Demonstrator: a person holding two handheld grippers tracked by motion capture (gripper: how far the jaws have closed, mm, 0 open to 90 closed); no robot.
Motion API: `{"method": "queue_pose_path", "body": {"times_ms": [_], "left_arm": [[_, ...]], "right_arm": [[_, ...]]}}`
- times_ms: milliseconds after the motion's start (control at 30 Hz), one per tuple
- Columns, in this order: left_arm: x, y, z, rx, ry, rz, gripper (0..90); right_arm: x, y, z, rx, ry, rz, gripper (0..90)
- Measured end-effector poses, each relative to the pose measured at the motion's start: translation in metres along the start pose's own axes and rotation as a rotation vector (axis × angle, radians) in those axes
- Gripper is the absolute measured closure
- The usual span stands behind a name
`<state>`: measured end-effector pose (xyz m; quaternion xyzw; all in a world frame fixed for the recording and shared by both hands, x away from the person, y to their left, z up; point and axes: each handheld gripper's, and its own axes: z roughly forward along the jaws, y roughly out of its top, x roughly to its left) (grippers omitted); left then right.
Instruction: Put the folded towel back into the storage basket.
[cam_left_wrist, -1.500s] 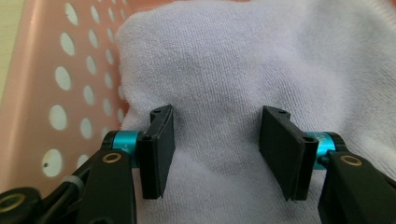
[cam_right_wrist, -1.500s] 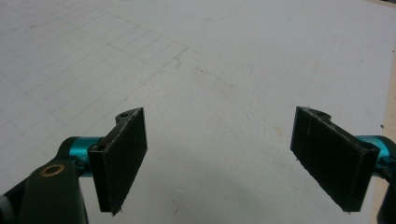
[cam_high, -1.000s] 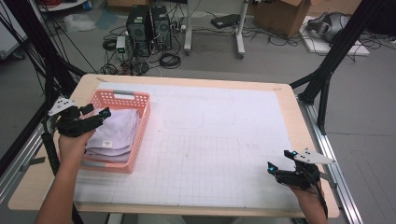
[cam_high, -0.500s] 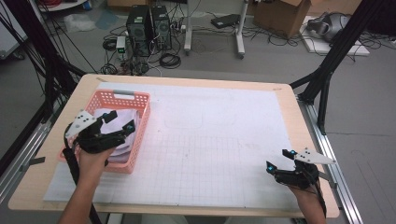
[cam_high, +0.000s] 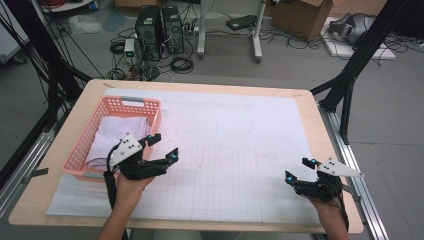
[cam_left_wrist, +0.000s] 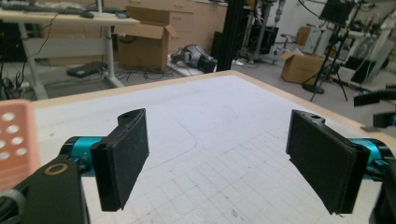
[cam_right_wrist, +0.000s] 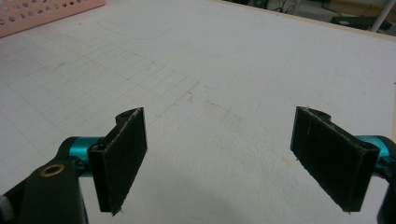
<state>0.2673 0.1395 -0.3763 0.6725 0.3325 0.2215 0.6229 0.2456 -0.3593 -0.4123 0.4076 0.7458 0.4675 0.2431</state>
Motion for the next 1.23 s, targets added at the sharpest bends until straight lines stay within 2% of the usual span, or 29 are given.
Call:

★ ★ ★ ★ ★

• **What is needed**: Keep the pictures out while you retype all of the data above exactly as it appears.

• **Response to the exercise**:
Demonstrator: a person holding two handheld grippers tracked by motion capture (gripper: how far the jaws have closed, mm, 0 open to 90 closed); no robot.
Motion API: `{"method": "queue_pose_path", "body": {"times_ms": [_], "left_arm": [[_, ...]], "right_arm": [[_, ...]]}}`
- times_ms: milliseconds after the motion's start (control at 30 Hz), one per tuple
- Columns, in this order: left_arm: x, y, z, rx, ry, rz, gripper (0..90); right_arm: x, y, z, rx, ry, rz, gripper (0..90)
- Measured end-effector poses, each relative to the pose measured at the motion's start: translation in metres along the start pose's own axes and rotation as a rotation vector (axis × angle, radians) in those axes
- Gripper is the absolute measured closure
- The usual span stands behind a name
`<state>`: measured end-effector pose (xyz m; quaternion xyzw; all in a world frame fixed for the recording and shared by both hands, x away from the person, y to their left, z up; point and axes: each handheld gripper's, and its own axes: z roughly forward along the jaws, y roughly out of its top, x roughly to its left) (grippers omitted); left then right.
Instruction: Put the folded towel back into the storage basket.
[cam_left_wrist, -1.500s] 
[cam_right_wrist, -1.500s] 
[cam_high, -1.000s] 
[cam_high, -0.500s] 
[cam_high, +0.000s] 
[cam_left_wrist, +0.000s] 
[cam_right_wrist, +0.000s] 
<state>0.2673 0.1395 -0.3763 0.6725 0.3325 0.2215 0.6229 0.2456 -0.3593 -0.4123 0.4076 0.7458 0.4675 0.2431</state>
Motion for the next 1.23 s, targets added at the sharpest bends until straight lines stay within 2% of the usual span, or 29 are given.
Call:

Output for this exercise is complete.